WHAT THE TASK REQUIRES:
Show every line in the entries below where the word "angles" appears.
(DATA FOR ANALYSIS begins)
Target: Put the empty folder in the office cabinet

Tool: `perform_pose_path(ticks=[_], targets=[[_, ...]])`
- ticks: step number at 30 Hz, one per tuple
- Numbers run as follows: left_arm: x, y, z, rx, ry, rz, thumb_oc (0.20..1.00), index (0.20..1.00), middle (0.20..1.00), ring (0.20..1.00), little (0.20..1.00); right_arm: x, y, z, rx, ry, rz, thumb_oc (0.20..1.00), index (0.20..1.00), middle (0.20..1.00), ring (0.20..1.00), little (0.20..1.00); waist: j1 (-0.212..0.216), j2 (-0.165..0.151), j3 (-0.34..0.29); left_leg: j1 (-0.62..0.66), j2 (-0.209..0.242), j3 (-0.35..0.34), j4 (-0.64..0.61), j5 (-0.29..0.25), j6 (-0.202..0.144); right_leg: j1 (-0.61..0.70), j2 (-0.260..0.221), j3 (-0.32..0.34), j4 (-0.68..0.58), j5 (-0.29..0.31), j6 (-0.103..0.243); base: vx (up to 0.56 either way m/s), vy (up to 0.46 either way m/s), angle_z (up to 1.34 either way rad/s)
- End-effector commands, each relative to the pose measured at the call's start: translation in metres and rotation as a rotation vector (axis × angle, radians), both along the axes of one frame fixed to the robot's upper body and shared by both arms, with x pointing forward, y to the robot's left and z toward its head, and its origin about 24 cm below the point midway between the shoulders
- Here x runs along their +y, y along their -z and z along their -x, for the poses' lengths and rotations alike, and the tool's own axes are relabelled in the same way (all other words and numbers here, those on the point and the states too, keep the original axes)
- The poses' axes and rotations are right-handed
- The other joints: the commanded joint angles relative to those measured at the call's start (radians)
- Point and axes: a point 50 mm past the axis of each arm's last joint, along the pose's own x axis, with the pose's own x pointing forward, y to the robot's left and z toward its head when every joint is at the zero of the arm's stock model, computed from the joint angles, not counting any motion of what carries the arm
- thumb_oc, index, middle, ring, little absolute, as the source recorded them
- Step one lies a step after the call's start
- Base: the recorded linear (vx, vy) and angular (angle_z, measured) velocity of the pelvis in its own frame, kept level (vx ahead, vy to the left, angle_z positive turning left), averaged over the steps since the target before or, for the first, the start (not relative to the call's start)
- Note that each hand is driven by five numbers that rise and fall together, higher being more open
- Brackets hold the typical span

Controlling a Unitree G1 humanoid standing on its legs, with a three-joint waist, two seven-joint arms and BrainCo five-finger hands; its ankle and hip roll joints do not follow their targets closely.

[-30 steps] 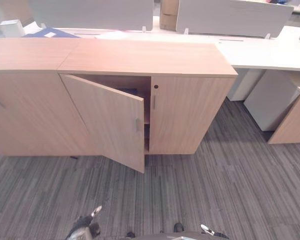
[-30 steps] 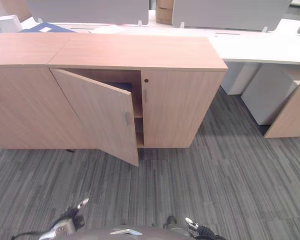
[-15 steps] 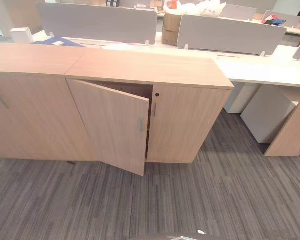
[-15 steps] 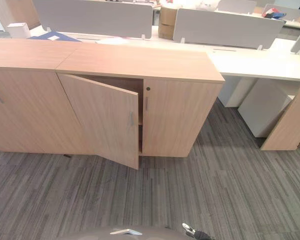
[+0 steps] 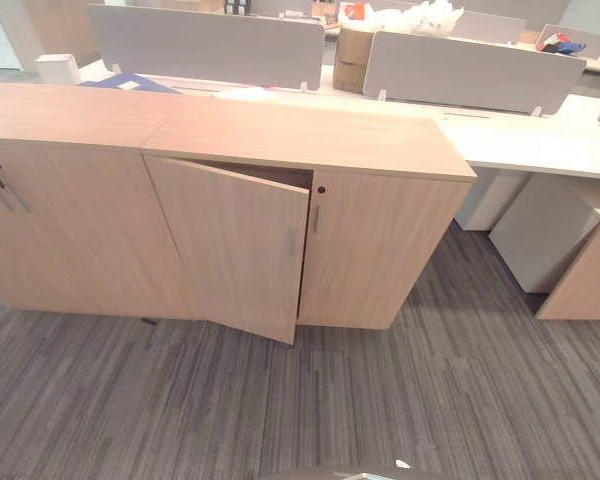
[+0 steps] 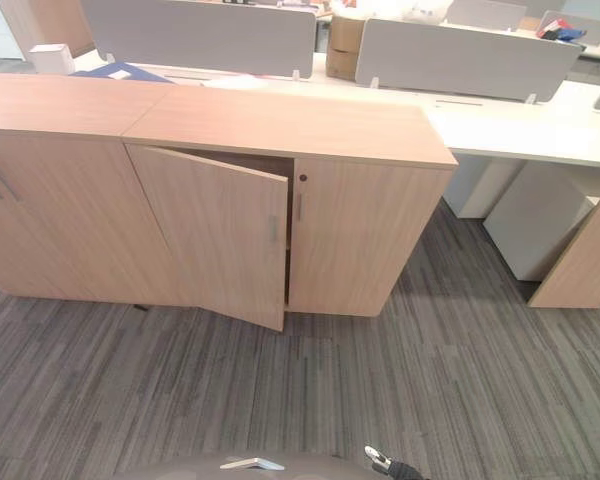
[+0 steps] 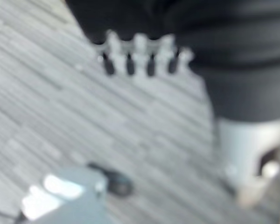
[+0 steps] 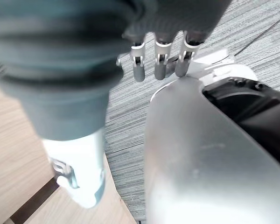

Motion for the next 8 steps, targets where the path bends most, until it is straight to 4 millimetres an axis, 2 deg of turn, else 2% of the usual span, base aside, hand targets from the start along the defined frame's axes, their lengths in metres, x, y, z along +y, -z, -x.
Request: perform_pose_path(ticks=[1, 8], targets=[[0.0066, -0.0038, -0.0335, -0.078, 0.009, -0.033, 1.0, 1.0, 1.0, 1.0, 1.0, 0.0083, -0.0065, -0.0415, -0.108, -0.01, -0.035, 1.0, 1.0, 1.0, 1.0, 1.0, 0.031, 0.053, 0.083, 0.03, -0.033, -0.034, 0.001, -0.111, 0.051, -0.082, -0.044, 0.011, 0.018, 0.091, 0.095, 0.0, 0.0, 0.0], [0.0068, -0.0046, -0.0368, -0.081, 0.019, -0.034, 1.0, 1.0, 1.0, 1.0, 1.0, 0.0086, -0.0065, -0.0415, -0.105, 0.005, -0.037, 1.0, 1.0, 1.0, 1.0, 1.0, 0.032, 0.055, 0.08, 0.029, -0.034, -0.037, 0.001, -0.11, 0.049, -0.081, -0.045, 0.012, 0.014, 0.092, 0.097, 0.0, 0.0, 0.0]])
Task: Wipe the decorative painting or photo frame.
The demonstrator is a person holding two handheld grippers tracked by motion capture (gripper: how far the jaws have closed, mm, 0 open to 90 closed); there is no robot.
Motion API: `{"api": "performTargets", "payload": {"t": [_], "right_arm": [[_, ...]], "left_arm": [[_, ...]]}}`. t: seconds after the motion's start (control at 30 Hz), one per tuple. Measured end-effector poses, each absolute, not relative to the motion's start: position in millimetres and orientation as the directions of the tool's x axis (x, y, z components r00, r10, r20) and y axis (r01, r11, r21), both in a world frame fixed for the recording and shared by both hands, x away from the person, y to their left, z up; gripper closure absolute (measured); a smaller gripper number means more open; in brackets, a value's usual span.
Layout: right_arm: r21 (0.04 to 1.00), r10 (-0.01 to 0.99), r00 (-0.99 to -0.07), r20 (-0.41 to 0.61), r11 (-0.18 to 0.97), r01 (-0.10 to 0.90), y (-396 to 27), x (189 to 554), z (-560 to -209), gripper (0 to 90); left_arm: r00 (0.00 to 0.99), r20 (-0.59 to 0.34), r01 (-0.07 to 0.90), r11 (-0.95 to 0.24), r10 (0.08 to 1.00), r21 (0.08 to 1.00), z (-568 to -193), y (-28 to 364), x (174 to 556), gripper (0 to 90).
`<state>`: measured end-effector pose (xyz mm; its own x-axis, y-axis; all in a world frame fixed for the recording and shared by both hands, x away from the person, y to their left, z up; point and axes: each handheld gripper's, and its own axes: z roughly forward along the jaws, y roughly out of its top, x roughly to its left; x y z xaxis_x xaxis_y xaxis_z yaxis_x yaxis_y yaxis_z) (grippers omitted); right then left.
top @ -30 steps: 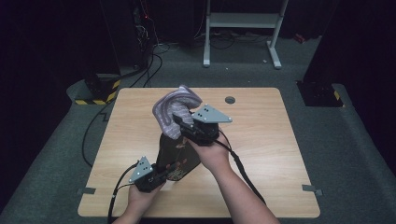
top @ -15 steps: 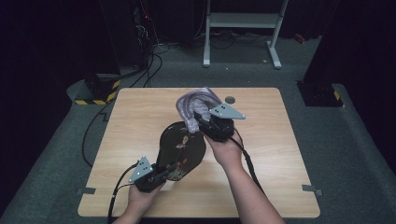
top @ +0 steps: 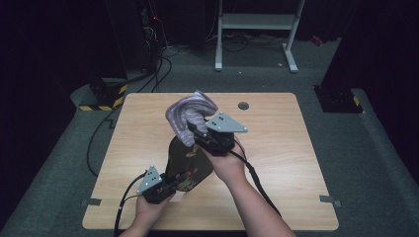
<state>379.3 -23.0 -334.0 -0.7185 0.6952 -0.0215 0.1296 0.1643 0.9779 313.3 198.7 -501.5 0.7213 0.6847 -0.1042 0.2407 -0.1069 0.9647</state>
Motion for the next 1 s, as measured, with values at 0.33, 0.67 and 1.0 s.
{"api": "performTargets", "payload": {"t": [0.33,0.67,1.0], "right_arm": [[0.979,0.660,-0.750,-0.047,0.178,0.096,-11.7,372.5,-330.4,65.3],[0.963,0.767,-0.641,0.019,0.158,0.217,-51.5,410.5,-357.2,65.3],[0.956,0.809,-0.586,0.046,0.135,0.261,-71.8,419.2,-371.1,65.6]], "left_arm": [[0.720,-0.106,0.245,-0.107,0.686,0.964,-501.3,198.6,313.3,79.0],[0.720,-0.108,0.245,-0.105,0.685,0.964,-501.5,198.4,313.1,79.0],[0.721,-0.109,0.245,-0.105,0.684,0.964,-501.5,198.4,313.3,79.1]]}}
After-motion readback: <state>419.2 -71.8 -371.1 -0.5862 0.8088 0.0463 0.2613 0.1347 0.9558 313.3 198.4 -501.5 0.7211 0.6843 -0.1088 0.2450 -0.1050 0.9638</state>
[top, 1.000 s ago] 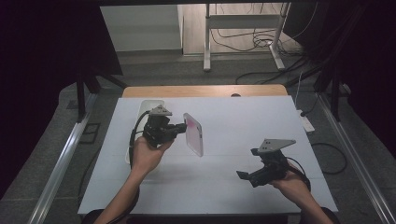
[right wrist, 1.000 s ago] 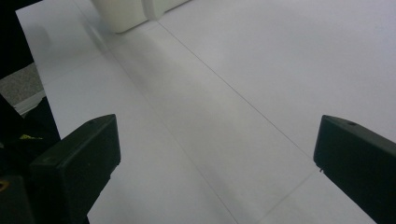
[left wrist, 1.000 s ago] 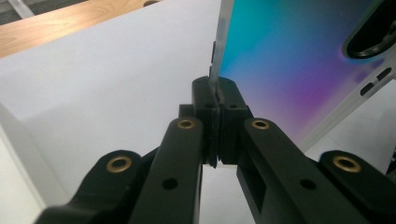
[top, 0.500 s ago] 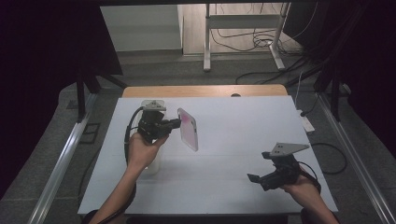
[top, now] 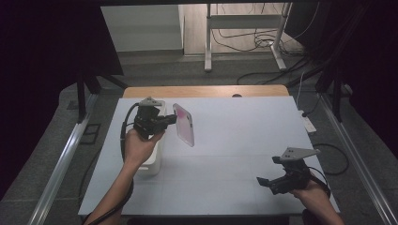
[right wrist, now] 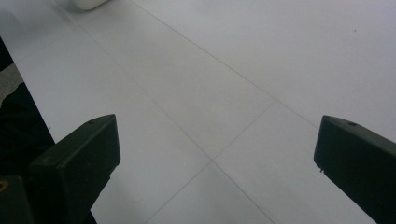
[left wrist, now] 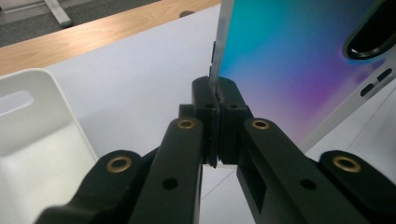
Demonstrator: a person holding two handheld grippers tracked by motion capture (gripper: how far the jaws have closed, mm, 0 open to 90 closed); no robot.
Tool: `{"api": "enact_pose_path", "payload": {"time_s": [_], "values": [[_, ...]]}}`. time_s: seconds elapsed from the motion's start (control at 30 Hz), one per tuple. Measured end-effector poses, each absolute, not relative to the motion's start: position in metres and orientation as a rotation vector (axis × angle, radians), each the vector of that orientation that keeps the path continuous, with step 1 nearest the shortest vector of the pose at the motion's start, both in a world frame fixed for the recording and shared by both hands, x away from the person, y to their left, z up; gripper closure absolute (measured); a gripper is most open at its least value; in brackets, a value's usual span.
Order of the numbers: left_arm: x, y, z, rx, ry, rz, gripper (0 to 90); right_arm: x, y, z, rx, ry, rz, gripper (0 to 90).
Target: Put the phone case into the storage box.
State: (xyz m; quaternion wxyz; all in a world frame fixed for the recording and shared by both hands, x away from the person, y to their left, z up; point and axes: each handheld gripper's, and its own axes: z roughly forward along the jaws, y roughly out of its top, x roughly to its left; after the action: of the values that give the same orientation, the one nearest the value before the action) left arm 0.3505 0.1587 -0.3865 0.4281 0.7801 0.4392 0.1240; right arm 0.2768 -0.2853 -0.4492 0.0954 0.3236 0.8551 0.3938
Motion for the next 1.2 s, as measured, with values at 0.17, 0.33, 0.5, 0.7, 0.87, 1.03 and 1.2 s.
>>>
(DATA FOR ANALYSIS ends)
RESPONSE:
- The other joints: the commanded joint angles relative to those measured at the call's start (radians)
- Point and axes: a point 50 mm past the axis of each arm's last joint, along the pose's own x axis, with the pose's own x pointing forward, y to the robot's left and z toward its head when every joint is at the zero of the arm's stock model, computed from the joint angles, not counting any motion of what carries the arm

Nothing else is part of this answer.